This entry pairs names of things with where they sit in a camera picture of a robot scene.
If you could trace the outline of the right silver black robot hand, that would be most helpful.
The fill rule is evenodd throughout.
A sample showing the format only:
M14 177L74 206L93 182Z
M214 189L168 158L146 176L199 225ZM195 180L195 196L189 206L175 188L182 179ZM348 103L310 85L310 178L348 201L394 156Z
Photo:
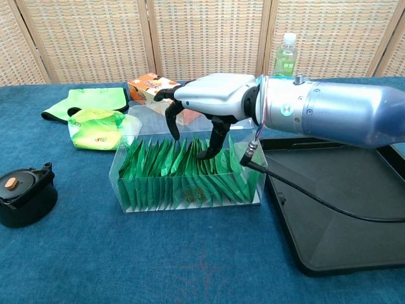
════════
=== What is required ===
Word for word, restate all of the records. Exclude the pictures.

=== Response box ===
This entry pairs names of things with where they sit in a camera picture of a robot scene.
If you could trace the outline of the right silver black robot hand, that would be most helpful.
The fill rule is evenodd throughout.
A sample showing the format only:
M14 177L74 206L93 182Z
M214 189L168 158L146 176L199 225ZM195 180L195 196L189 206L175 188L182 179ZM348 103L310 85L310 178L348 201L394 156Z
Photo:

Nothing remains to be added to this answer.